In [6]:
  import torch
import torch.nn.functional as F
import math
# Set seed for reproducibility
torch.manual_seed(42)

# New Input: batch_size=1, seq_len=3, embedding_dim=4
# Simulating embeddings for tokens in a sentence about LLMs
X = torch.tensor([
    [
        [1.0, 0.5, 1.5, 0.0],   # token 1
        [0.0, 1.5, 0.5, 1.0],   # token 2
        [1.0, 1.0, 1.0, 1.0]    # token 3
    ]
])

# Initialize weight matrices for Q, K, V
d_model = X.size(-1)
W_Q = torch.rand(d_model, d_model)
W_K = torch.rand(d_model, d_model)
W_V = torch.rand(d_model, d_model)
# Compute Query, Key, Value
Q = torch.matmul(X, W_Q)
K = torch.matmul(X, W_K)
V = torch.matmul(X, W_V)

# Scaled Dot-Product Attention
scores = torch.matmul(Q, K.transpose(-2, -1)) / math.sqrt(d_model)
attention_weights = F.softmax(scores, dim=-1)
context_vector = torch.matmul(attention_weights, V)

# Outputs
print("Input X shape:", X.shape)
print("\nQuery (Q):\n", Q)
print("\nKey (K):\n", K)
print("\nValue (V):\n", V)
print("\nAttention Scores:\n", scores)
print("\nAttention Weights:\n", attention_weights)
print("\nContext Vector (Final Output):\n", context_vector)
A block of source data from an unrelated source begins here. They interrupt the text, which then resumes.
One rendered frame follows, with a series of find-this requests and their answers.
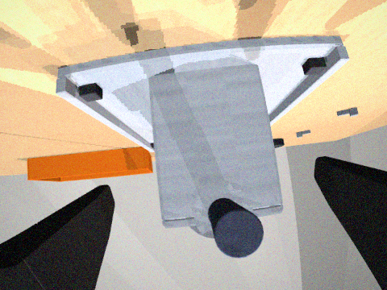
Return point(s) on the orange rectangular tray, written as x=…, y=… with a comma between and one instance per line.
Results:
x=97, y=164

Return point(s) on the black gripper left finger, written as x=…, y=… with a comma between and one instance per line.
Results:
x=65, y=250

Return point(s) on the black rubber washer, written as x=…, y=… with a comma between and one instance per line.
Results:
x=278, y=142

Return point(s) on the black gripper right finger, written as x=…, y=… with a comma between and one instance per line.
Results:
x=358, y=197

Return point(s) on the small grey metal bolt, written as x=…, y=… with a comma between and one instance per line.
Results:
x=300, y=134
x=352, y=112

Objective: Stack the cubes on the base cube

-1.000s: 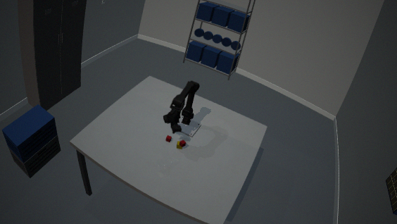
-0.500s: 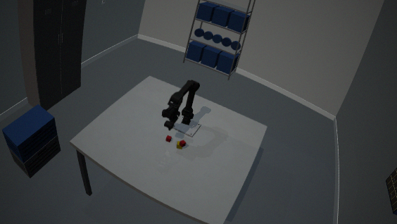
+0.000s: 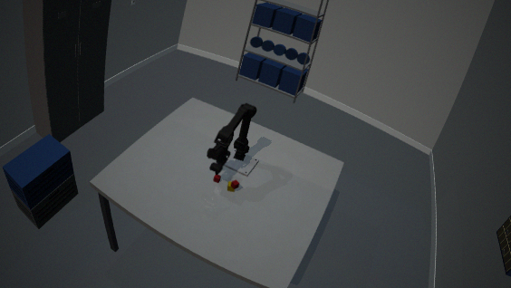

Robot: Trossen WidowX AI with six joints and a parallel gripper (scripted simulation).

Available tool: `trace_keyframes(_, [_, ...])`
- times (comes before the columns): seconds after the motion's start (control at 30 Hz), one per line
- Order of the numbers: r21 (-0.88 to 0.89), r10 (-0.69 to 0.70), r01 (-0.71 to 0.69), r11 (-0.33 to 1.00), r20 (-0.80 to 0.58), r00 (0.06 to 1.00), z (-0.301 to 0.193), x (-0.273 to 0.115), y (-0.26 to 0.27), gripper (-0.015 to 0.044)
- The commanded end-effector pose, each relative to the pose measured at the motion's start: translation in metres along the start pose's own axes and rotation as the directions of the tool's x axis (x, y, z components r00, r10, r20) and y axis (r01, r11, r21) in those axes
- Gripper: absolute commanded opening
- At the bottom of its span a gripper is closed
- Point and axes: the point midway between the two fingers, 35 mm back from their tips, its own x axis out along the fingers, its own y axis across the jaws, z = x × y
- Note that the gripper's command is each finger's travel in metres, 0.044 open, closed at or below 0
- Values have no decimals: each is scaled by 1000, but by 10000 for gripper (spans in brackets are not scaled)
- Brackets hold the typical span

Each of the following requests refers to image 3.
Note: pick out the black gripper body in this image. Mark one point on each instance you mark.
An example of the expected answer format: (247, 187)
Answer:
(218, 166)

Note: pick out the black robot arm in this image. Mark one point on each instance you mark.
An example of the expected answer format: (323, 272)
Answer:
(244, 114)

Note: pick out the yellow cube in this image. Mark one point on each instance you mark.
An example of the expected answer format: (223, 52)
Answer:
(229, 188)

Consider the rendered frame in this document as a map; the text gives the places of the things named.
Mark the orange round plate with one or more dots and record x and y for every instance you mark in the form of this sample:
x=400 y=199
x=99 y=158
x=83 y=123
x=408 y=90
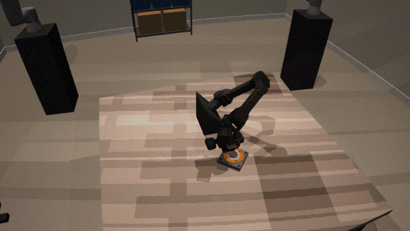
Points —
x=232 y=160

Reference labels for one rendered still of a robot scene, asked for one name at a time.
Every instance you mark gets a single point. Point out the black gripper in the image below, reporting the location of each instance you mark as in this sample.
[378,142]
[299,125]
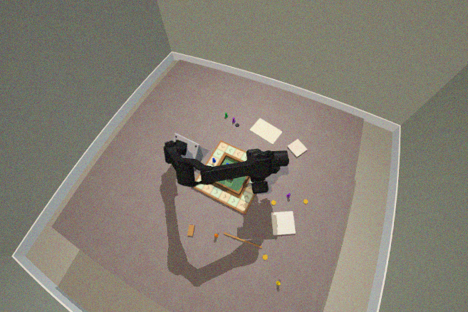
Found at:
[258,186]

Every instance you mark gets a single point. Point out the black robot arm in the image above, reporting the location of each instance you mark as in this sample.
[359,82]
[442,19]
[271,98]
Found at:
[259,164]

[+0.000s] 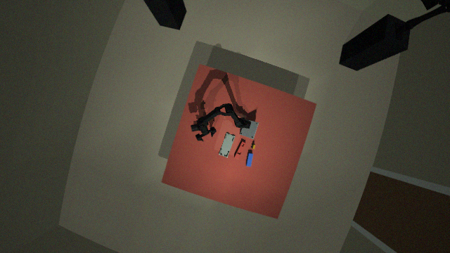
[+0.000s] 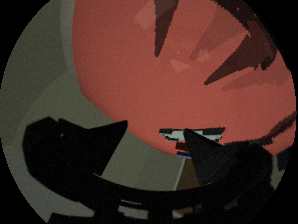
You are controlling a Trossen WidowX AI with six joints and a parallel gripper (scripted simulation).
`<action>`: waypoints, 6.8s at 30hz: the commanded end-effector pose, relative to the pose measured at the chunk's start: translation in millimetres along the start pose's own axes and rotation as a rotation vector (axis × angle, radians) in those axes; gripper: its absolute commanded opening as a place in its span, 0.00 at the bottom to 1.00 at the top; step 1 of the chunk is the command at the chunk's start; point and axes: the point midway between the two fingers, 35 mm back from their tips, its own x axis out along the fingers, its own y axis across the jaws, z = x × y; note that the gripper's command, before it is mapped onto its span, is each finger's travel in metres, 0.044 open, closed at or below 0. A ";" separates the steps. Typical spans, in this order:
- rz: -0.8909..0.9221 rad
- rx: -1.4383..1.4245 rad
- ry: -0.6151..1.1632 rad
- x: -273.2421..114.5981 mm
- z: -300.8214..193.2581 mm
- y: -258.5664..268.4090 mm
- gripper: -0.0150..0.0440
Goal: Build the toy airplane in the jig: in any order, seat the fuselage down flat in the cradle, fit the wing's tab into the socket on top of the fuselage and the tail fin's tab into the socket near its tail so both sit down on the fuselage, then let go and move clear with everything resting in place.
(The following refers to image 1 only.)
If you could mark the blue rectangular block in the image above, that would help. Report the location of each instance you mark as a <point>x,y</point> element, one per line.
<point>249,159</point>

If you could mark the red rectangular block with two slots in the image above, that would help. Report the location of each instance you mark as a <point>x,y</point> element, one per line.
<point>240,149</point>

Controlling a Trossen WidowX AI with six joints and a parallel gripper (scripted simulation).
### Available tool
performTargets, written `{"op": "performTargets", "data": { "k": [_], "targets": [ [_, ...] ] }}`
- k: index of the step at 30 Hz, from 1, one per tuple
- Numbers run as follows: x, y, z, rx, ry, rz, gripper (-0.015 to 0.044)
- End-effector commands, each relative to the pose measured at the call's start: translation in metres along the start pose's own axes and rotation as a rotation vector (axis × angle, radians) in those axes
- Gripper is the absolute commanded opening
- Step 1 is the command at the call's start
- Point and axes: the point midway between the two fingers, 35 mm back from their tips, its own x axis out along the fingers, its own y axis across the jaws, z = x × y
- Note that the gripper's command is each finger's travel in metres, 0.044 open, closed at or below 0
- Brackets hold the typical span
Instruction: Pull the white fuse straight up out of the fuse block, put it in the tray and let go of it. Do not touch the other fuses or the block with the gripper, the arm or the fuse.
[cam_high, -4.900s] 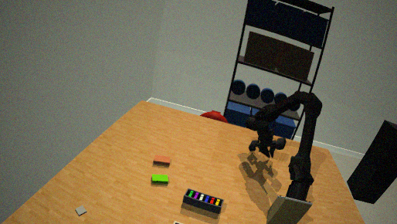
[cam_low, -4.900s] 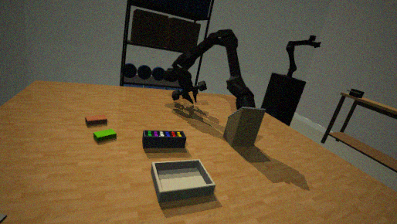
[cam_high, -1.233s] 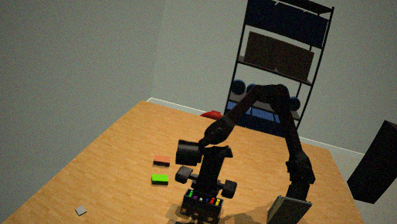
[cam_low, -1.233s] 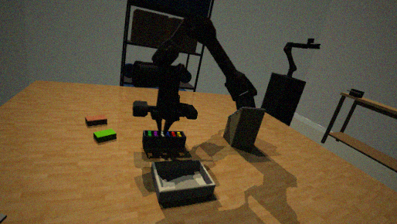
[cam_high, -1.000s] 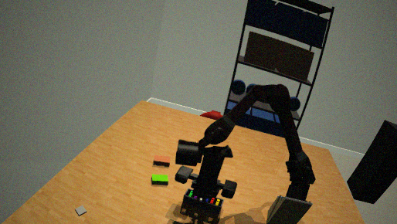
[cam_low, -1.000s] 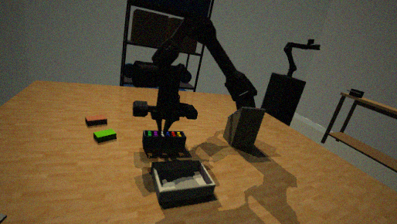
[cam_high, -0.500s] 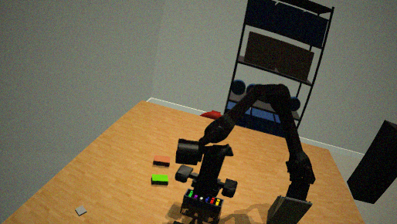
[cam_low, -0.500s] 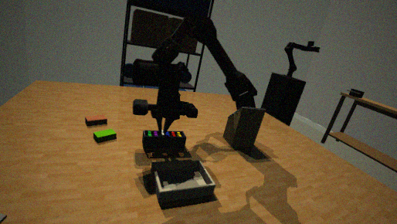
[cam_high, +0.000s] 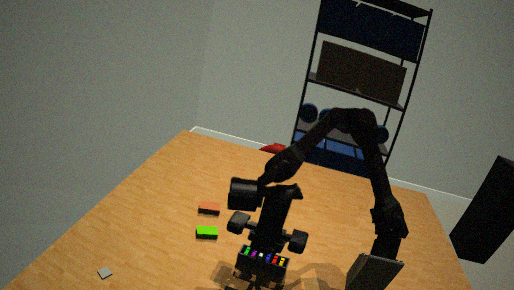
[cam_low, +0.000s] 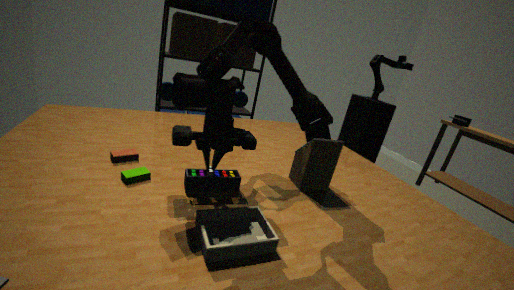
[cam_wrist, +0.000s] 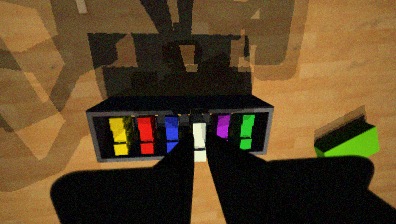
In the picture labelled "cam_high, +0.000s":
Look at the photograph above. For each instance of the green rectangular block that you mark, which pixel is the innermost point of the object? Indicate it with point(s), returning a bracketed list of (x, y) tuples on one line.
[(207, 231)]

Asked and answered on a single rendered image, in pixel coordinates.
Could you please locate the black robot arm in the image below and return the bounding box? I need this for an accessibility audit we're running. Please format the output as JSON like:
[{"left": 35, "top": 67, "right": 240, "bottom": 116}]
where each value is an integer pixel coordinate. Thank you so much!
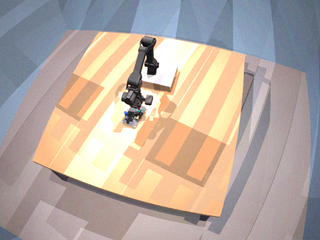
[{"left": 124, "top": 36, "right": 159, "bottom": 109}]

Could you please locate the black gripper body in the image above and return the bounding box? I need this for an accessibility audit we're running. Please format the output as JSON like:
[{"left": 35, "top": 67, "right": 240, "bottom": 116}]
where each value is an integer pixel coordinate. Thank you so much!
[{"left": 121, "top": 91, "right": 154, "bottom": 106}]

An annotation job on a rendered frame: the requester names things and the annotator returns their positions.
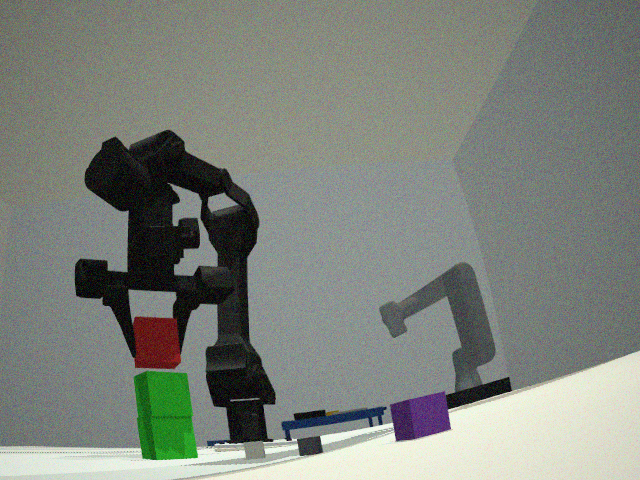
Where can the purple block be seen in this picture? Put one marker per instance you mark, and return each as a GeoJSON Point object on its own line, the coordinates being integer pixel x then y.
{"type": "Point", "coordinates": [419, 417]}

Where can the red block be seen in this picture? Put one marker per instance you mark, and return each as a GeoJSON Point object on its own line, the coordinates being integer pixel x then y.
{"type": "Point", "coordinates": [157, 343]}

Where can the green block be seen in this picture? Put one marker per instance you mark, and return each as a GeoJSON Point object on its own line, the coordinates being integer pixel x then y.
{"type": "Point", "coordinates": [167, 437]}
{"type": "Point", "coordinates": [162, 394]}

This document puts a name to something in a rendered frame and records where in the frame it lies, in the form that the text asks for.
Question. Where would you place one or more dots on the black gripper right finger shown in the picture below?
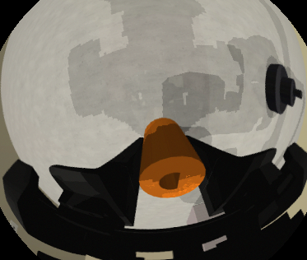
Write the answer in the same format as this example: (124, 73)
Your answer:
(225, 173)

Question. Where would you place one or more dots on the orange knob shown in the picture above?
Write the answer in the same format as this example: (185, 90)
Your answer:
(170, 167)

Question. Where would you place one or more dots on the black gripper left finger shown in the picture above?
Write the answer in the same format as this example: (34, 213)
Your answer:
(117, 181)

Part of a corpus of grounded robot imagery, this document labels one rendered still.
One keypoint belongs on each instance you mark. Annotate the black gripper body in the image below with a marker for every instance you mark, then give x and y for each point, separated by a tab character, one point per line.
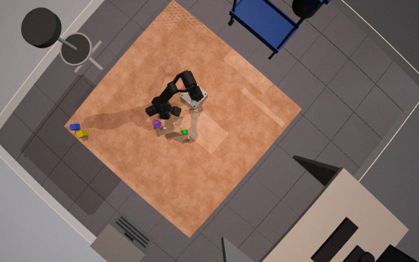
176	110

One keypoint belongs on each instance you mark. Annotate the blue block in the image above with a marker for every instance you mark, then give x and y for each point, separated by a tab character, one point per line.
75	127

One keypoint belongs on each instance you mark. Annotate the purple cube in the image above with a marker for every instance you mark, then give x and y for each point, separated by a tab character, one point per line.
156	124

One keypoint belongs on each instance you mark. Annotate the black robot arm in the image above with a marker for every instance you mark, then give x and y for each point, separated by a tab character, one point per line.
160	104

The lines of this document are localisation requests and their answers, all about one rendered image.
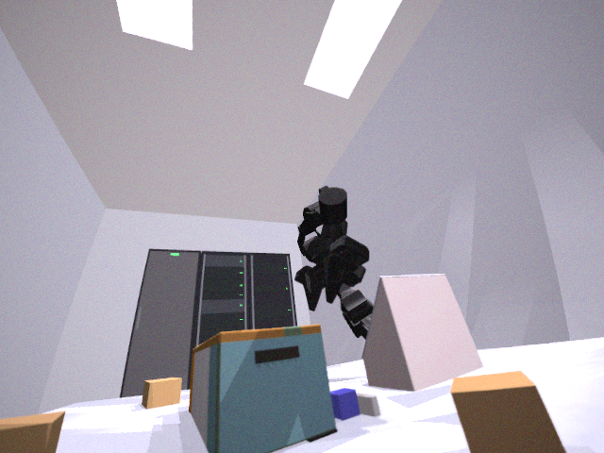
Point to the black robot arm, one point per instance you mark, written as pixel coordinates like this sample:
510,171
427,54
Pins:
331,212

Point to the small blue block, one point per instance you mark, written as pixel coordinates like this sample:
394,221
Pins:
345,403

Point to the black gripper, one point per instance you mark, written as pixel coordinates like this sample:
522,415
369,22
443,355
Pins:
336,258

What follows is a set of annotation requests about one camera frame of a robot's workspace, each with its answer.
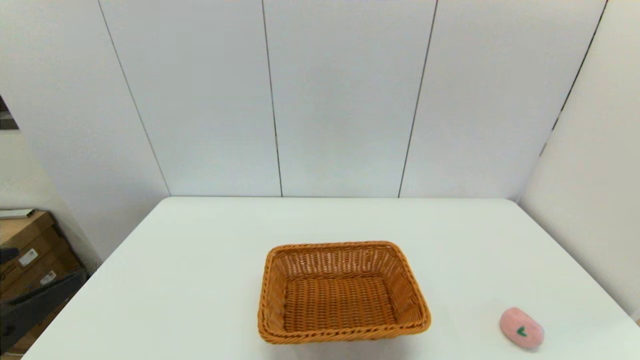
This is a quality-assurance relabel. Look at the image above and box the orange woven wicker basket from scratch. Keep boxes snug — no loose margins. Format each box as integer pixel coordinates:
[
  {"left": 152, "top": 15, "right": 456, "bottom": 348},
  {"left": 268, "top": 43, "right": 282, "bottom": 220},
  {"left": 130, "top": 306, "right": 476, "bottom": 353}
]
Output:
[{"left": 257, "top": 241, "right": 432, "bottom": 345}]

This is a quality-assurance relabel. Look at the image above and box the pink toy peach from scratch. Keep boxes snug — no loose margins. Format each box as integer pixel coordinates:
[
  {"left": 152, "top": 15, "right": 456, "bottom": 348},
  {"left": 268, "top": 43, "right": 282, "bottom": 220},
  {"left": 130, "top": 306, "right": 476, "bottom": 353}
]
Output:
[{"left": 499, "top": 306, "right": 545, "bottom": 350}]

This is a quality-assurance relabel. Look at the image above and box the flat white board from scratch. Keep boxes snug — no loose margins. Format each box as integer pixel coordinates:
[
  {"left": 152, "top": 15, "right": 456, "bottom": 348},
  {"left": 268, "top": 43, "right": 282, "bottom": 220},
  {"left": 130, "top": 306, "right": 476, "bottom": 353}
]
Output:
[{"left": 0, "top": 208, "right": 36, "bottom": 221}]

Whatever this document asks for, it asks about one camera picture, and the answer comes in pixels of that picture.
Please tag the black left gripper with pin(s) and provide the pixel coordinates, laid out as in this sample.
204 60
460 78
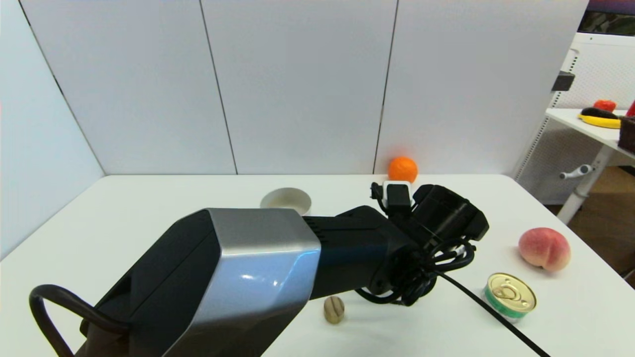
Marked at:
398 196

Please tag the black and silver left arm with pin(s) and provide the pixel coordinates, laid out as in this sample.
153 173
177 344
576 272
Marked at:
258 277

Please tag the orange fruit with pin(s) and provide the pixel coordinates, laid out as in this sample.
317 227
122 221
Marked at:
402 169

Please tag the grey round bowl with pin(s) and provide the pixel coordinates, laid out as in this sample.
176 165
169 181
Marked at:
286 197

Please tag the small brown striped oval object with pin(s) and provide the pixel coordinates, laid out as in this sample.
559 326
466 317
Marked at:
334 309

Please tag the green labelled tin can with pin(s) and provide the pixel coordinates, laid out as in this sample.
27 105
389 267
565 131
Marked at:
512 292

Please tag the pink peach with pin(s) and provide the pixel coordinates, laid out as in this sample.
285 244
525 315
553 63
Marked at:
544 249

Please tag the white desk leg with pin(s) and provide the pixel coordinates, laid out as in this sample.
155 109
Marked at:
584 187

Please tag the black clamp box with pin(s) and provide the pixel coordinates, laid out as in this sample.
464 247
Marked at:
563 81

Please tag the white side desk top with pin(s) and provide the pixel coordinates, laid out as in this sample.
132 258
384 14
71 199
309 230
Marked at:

Input X shape: torch.Size([1, 3, 4])

Query (Q):
 tensor([[[2.4887, 1.4152, 1.9130, 2.2465],
         [1.9255, 1.5357, 1.5933, 1.9167],
         [3.0829, 2.2168, 2.3151, 2.7759]]])

Key (K):
 tensor([[[1.1782, 1.1988, 0.9533, 1.3423],
         [1.0043, 0.8030, 1.5763, 1.4225],
         [1.8076, 1.2909, 1.8739, 1.7338]]])

Value (V):
 tensor([[[2.1265, 1.5818, 1.6806, 2.3997],
         [1.9731, 1.8196, 1.9758, 1.5761],
         [2.8873, 2.1330, 2.3914, 2.6872]]])

Attention Scores:
 tensor([[[4.7340, 4.9235, 6.9025],
         [4.1006, 4.2023, 5.8857],
         [6.1115, 6.2371, 8.7927]]])

Attention Weights:
 tensor([[[0.0913, 0.1103, 0.7984],
         [0.1240, 0.1372, 0.7388],
         [0.0598, 0.0677, 0.8725]]])

Context Vector (Final Output):
 tensor([[[2.7170, 2.0481, 2.2806, 2.5383],
         [2.6675, 2.0217, 2.2462, 2.4991],
         [2.7799, 2.0788, 2.3207, 2.5947]]])